Assignment: In the listing below, find every line with the string "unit" and pull it out.

[Collected material Boundary: Start]

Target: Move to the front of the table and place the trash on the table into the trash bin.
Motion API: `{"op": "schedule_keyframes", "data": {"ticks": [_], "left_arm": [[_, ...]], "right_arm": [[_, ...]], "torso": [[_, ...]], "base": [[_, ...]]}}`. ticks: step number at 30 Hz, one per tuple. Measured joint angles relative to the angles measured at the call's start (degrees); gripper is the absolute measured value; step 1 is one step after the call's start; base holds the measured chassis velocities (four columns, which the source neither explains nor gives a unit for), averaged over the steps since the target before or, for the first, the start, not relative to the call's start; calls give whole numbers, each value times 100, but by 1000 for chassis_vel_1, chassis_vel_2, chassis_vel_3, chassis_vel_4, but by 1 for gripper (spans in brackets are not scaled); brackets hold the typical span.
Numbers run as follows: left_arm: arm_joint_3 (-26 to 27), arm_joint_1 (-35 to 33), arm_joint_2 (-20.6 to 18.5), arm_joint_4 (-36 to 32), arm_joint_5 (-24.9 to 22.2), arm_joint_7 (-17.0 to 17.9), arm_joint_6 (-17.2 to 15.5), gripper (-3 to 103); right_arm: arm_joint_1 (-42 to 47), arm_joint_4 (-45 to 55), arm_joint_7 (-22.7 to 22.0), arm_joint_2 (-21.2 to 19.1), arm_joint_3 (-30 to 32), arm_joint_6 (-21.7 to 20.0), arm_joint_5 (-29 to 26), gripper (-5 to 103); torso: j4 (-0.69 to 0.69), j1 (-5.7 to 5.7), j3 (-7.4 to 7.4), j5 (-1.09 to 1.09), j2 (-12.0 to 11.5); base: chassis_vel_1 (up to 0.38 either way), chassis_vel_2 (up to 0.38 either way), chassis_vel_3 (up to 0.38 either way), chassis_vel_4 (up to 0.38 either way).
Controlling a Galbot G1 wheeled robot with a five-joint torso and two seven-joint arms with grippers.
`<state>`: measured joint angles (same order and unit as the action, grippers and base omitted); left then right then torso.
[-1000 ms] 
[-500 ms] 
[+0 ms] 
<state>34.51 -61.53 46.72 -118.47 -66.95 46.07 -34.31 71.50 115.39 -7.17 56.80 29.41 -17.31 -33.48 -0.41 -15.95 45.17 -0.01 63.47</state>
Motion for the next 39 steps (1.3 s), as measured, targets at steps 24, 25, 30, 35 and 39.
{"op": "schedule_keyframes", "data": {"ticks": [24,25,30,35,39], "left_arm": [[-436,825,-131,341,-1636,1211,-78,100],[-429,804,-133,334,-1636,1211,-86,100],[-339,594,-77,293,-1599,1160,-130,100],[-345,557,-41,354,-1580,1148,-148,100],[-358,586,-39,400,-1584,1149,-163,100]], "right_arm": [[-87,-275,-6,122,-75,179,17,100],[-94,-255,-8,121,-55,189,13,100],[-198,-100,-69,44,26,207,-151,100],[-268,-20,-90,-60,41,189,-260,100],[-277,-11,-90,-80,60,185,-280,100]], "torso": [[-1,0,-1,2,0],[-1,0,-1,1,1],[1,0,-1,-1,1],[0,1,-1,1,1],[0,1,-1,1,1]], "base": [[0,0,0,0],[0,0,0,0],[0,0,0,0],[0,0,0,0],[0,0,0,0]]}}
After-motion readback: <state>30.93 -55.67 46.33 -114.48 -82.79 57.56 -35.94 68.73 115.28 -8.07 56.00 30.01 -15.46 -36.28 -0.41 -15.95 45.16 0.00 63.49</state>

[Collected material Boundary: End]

Answer space:
Motion API: `{"op": "schedule_keyframes", "data": {"ticks": [_], "left_arm": [[_, ...]], "right_arm": [[_, ...]], "torso": [[_, ...]], "base": [[_, ...]]}}`. ticks: step number at 30 Hz, one per tuple. Measured joint angles relative to the angles measured at the call's start (degrees); gripper is the absolute measured value; step 1 is one step after the call's start; base holds the measured chassis velocities (four columns, which the source neither explains nor gives a unit for), averaged over the steps since the target before or, for the first, the start, not relative to the call's start; calls give whole numbers, each value times 100, but by 1000 for chassis_vel_1, chassis_vel_2, chassis_vel_3, chassis_vel_4, but by 1 for gripper (spans in brackets are not scaled); brackets hold the typical span.
`<state>`: measured joint angles (same order and unit as the action, grippers and base omitted); left then right then torso.

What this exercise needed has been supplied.